-- Dataset section --
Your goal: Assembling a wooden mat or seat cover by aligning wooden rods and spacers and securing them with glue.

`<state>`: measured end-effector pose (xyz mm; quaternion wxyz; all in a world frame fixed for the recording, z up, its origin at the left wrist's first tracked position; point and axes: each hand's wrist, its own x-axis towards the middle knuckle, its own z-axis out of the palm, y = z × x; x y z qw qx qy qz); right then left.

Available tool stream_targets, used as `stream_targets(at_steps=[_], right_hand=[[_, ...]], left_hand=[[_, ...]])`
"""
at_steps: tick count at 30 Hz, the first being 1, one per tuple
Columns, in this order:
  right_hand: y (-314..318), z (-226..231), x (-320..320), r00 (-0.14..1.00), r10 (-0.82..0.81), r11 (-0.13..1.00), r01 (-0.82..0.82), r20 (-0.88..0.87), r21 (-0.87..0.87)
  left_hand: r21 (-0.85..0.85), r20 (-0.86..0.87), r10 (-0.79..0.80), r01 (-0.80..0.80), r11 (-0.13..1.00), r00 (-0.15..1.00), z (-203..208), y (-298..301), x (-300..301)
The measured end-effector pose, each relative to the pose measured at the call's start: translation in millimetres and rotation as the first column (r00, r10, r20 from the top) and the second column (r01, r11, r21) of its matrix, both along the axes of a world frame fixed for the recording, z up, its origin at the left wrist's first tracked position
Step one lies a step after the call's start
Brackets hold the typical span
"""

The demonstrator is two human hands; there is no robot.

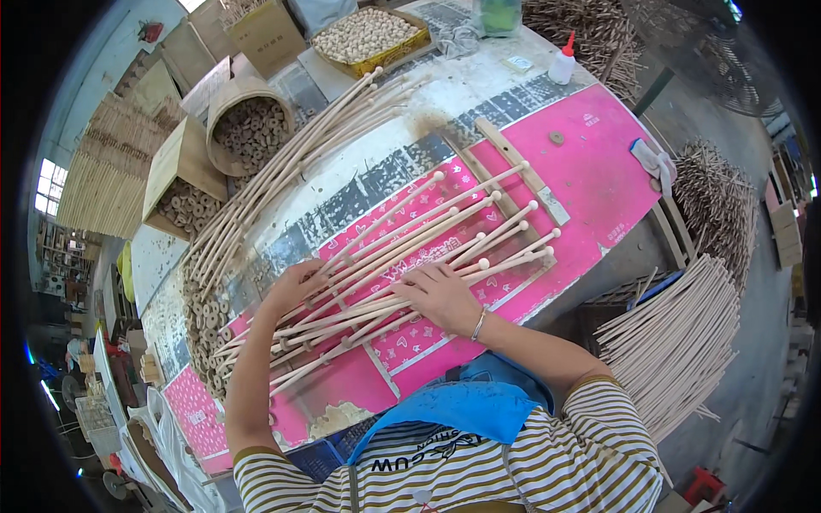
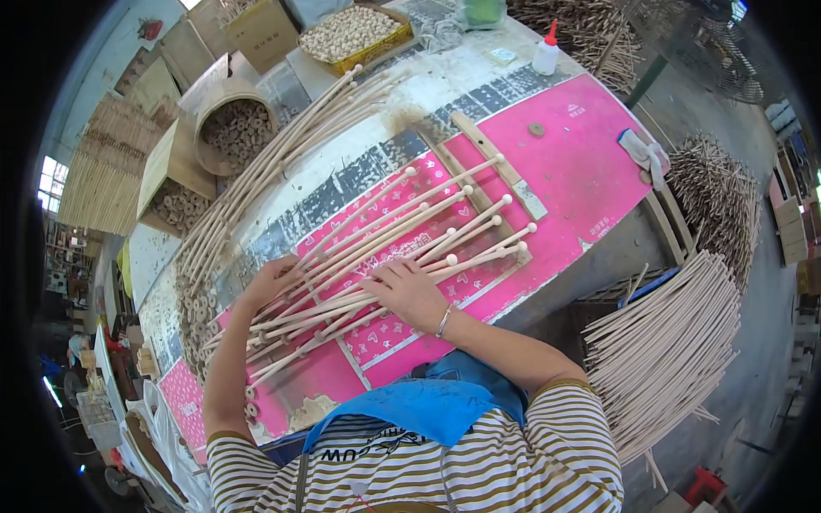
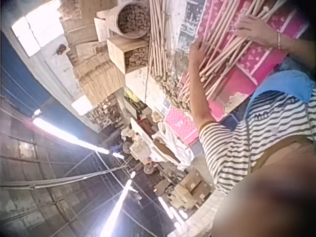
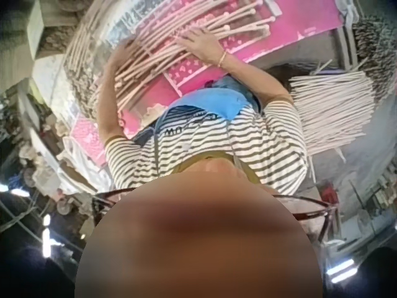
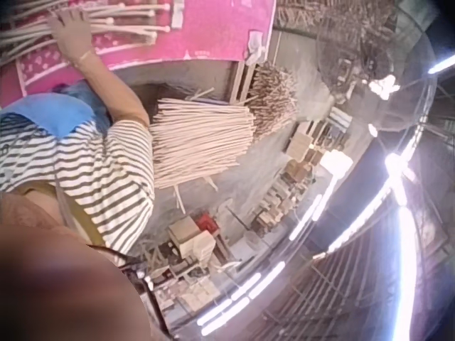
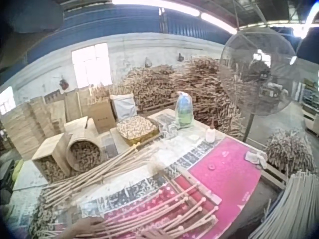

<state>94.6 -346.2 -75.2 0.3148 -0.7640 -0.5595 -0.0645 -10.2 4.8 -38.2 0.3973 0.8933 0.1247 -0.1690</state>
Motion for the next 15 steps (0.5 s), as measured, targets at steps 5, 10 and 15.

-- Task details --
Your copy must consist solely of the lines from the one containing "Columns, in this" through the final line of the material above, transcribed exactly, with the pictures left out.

-- Worked solution --
Columns, in this order:
  right_hand: y (-314..318), z (-226..231), x (-320..320), r00 (-0.14..1.00), r10 (-0.82..0.81), r11 (-0.13..1.00), r01 (-0.82..0.82), r20 (-0.88..0.87), r21 (-0.87..0.87)
  left_hand: r21 (-0.85..0.85), r20 (-0.86..0.87), r10 (-0.79..0.80), r01 (-0.80..0.80), r11 (-0.13..1.00), r00 (-0.15..1.00), z (-203..208), y (-298..301), x (-300..301)
The measured end-effector pose, each relative to the pose measured at the call's start: translation in millimetres and rotation as the first column (r00, r10, r20 from the top) and the second column (r01, r11, r21) of its matrix, both along the axes of a world frame fixed for the recording, z up, its origin at the left wrist's first tracked position
Step one lies a step after the call's start
Brackets hold the typical span
"""

The demonstrator is two human hands; there is no robot.


<state>94.6 -346.2 -75.2 0.3148 -0.7640 -0.5595 -0.0645 -10.2 4.8 -38.2 0.3973 0.8933 0.1247 -0.1690</state>
Motion for the next 15 steps (0.5 s), as measured, targets at steps 5, 10 and 15.

No additional response is required.